'Millions' protest in youth-led global climate strike
New York: Masses of children skipped school to join a global strike against climate change that teen activist Greta Thunberg said was "only the beginning," ahead of a UN youth summit she will participate in Saturday.
Some four million people filled city streets around the world, organisers said, in what was billed as the biggest ever protest against the threat posed to the planet by rising temperatures. Youngsters and adults alike chanted slogans and waved placards in demonstrations that started in Asia and the Pacific, spread across Africa, Europe and Latin America, before culminating in the United States where Thunberg rallied.
"Change is coming whether they like it or not," said Thunberg, hitting out at skeptics as she wrapped up the massive day of action in New York, where she said that 250,000 protested.
Strike organisers 350.org said Friday's rallies were the start of 5,800 protests across 163 countries over the next week.
From Berlin to Boston, Kampala to Kiribati, Seoul to Sao Paulo, protesters brandished signs with slogans including "There is no planet B" and "Make The Earth Great Again."
In New York's Battery Park, tens of thousands of supporters gave Thunberg a rockstar reception, chanting her name as she called on leaders to act now to curb gas emissions.

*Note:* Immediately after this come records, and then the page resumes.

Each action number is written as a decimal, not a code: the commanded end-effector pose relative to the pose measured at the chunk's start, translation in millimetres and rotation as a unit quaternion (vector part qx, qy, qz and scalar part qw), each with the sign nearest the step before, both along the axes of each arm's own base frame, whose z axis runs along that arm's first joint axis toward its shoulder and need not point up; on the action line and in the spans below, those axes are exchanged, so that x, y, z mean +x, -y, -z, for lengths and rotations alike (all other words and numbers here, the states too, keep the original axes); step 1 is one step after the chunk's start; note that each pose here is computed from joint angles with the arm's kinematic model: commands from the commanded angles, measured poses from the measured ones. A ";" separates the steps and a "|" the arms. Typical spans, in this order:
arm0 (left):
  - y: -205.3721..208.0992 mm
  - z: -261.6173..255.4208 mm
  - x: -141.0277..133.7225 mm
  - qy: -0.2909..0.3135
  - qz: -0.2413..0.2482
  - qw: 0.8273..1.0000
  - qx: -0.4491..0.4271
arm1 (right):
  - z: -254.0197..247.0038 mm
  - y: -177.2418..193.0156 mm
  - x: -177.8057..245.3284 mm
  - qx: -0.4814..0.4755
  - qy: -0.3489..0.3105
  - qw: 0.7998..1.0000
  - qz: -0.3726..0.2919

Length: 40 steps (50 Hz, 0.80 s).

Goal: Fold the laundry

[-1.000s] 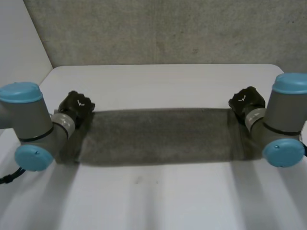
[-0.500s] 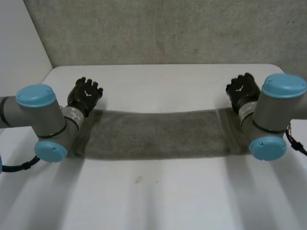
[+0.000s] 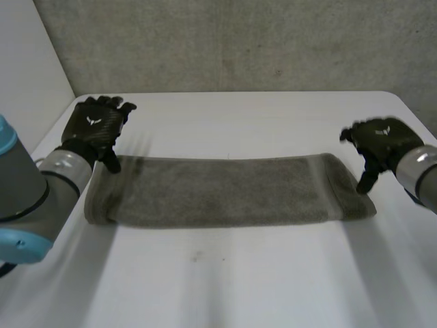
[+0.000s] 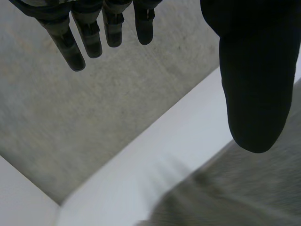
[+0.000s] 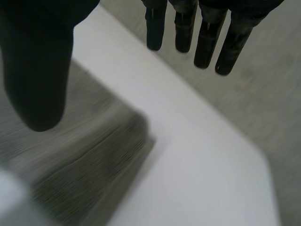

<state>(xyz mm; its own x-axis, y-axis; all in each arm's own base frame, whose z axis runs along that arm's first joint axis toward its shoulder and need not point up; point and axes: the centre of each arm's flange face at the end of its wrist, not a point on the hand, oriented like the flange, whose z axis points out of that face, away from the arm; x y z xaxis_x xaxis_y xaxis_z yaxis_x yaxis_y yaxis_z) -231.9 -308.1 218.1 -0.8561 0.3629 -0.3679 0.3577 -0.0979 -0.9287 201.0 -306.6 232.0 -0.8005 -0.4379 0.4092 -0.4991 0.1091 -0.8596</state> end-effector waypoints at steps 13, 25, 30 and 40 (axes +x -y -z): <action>-19.9 22.3 6.3 -0.113 -0.005 0.993 0.040 | 76.4 7.5 -31.3 0.095 0.033 0.995 0.005; -21.0 25.4 9.8 -0.112 -0.010 0.993 0.044 | 105.6 18.4 -35.4 0.085 -0.001 0.996 0.001; -21.9 26.8 9.5 -0.111 -0.010 0.993 0.047 | 110.0 23.1 -36.9 0.076 -0.001 0.997 0.003; -22.6 27.4 9.6 -0.111 -0.010 0.993 0.046 | 102.6 50.0 -78.0 0.024 -0.099 0.990 0.098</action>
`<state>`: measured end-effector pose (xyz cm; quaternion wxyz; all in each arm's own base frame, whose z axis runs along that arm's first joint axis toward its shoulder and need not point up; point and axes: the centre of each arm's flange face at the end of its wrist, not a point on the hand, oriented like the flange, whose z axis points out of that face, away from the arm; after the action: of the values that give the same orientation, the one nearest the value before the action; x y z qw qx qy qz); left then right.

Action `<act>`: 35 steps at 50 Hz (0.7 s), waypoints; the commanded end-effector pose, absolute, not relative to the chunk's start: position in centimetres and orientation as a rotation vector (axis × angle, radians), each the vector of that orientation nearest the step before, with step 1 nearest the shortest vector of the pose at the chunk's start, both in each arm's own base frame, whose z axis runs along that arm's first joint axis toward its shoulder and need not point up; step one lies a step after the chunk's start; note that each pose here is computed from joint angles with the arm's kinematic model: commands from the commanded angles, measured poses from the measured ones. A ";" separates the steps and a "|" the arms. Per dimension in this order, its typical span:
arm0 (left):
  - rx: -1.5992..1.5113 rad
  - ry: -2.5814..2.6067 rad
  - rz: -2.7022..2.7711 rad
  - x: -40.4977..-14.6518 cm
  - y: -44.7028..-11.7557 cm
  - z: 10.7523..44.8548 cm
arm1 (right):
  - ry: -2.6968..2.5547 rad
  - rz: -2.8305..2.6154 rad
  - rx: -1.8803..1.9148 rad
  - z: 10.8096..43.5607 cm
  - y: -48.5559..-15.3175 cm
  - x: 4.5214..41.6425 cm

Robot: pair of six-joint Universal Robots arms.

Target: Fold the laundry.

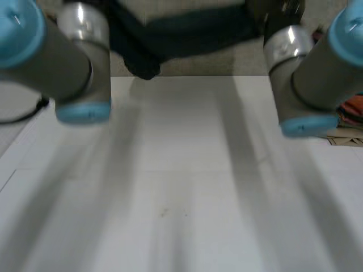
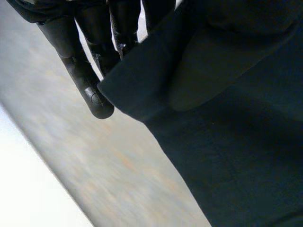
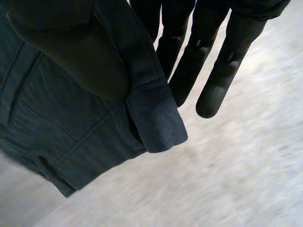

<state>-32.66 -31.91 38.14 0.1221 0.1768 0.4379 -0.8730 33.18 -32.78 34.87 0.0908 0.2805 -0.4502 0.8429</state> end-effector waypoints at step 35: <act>1.549 2.162 -1.403 -23.4 -8.2 16.6 | -2.048 1.158 1.767 14.6 -16.1 23.0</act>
<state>-25.02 -10.69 16.85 0.0619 0.4670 0.6871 -0.5532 24.89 -18.53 14.67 0.1092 0.5626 -0.6642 0.4800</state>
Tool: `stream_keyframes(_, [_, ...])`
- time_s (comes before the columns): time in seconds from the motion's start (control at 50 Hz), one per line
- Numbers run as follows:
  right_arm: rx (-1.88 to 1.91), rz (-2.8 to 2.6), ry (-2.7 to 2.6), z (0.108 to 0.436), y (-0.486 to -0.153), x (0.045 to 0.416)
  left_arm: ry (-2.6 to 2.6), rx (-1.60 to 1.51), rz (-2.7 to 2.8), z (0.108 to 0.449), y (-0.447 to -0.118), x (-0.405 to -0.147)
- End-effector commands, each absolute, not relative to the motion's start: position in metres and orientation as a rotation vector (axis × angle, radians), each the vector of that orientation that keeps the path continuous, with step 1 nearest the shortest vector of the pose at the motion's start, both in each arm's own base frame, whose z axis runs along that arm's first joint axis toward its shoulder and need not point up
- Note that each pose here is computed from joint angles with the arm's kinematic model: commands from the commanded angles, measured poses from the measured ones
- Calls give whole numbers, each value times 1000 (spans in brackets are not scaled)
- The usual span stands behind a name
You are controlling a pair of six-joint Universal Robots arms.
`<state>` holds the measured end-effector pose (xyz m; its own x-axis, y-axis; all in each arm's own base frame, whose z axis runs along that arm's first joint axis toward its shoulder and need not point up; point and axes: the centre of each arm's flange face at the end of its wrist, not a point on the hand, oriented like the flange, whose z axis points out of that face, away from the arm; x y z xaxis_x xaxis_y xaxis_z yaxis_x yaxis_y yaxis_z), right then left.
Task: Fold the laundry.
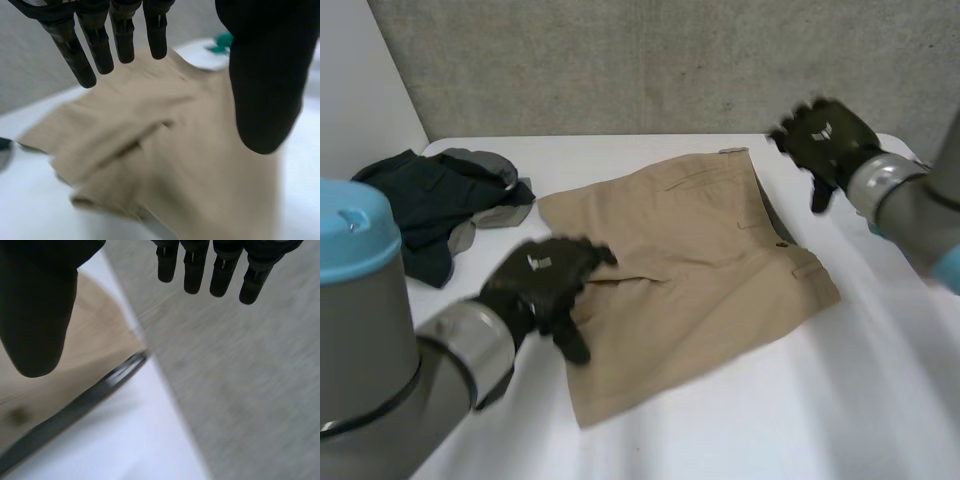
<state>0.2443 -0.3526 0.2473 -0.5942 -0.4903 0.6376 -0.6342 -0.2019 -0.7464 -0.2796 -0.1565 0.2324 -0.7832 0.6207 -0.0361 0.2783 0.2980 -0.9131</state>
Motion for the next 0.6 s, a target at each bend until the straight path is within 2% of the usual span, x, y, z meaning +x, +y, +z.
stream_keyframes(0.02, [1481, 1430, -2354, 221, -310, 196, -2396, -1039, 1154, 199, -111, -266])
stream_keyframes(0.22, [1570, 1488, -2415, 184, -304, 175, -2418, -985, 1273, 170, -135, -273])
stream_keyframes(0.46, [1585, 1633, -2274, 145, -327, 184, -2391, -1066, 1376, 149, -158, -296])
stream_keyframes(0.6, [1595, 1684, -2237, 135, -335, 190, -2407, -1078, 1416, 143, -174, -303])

"Why should we study for a future that is being taken away from us?" She asked. "We demand a safe future. Is that really too much to ask?" On Saturday, she and 500 other youth environmentalists from around the world will take part in the first-ever Youth Climate Summit. Then on Monday, UN Secretary General Antonio Guterres has convened a Climate Action Summit where more than 60 world leaders will take to the podium to present greenhouse gas emissions reduction goals. Events began Friday in the deluge-threatened Pacific Islands of Vanuatu, the Solomons and Kiribati, where children chanted: "We are not sinking, we are fighting." The defiance reverberated across the globe as kids closed their textbooks in a collective call to action. "We are the future and we deserve better," 12-year-old Lilly Satidtanasarn, known as "Thailand's Greta" for her campaign against plastic bags in malls, told AFP in Bangkok. Schoolchildren rallied in India while thousands protested in the Philippines, which experts say faces threats from rising sea levels and increasingly violent storms.